Collection entries
━━━━━━━━
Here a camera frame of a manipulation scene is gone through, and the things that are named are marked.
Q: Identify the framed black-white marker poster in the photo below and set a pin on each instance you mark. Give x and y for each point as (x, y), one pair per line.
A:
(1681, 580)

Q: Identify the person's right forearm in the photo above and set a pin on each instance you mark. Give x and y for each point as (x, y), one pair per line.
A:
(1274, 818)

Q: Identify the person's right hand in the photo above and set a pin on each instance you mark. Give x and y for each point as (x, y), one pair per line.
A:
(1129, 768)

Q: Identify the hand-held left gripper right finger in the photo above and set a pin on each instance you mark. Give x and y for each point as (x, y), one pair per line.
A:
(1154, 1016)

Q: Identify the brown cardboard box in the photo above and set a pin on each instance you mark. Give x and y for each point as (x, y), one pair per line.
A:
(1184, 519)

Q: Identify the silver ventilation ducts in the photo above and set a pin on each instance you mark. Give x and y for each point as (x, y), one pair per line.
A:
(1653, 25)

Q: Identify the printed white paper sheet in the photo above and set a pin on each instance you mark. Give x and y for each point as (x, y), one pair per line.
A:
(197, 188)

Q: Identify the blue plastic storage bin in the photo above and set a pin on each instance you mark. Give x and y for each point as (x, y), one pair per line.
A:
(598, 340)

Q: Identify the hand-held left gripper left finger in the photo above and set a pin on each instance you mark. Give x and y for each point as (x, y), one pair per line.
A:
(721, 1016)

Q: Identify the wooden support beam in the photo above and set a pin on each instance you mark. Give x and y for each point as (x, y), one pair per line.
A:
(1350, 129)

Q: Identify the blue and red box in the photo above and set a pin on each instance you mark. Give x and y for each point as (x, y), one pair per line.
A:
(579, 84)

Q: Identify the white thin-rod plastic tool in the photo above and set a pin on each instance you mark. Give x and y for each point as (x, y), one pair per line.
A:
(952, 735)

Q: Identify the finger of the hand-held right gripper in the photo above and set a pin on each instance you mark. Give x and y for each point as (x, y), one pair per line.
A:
━━━━━━━━
Retype, exactly as shown, the lines from the one with "Q: Identify the brown" through the end of the records.

Your response:
Q: Identify the brown cardboard box in the photo above and set a pin on each instance you mark. Give x and y for each point as (x, y), one pair per line.
A:
(1184, 519)

Q: Identify the silver ventilation ducts in the photo above and set a pin on each instance you mark. Give x and y for each point as (x, y), one pair per line.
A:
(1653, 25)

Q: Identify the printed white paper sheet in the photo above and set a pin on each instance you mark. Give x and y for each point as (x, y), one pair per line.
A:
(197, 188)

Q: Identify the blue plastic storage bin in the photo above and set a pin on each instance you mark. Give x and y for each point as (x, y), one pair per line.
A:
(598, 340)

Q: Identify the hand-held left gripper left finger in the photo above and set a pin on each instance you mark. Give x and y for each point as (x, y), one pair per line.
A:
(721, 1016)

Q: Identify the wooden support beam in the photo above and set a pin on each instance you mark. Give x and y for each point as (x, y), one pair per line.
A:
(1350, 129)

Q: Identify the blue and red box in the photo above and set a pin on each instance you mark. Give x and y for each point as (x, y), one pair per line.
A:
(579, 84)

Q: Identify the white thin-rod plastic tool in the photo above and set a pin on each instance you mark. Give x and y for each point as (x, y), one pair per line.
A:
(952, 735)

Q: Identify the finger of the hand-held right gripper in the photo above and set a pin on each instance you mark. Give x and y for each point as (x, y), one pair per line.
A:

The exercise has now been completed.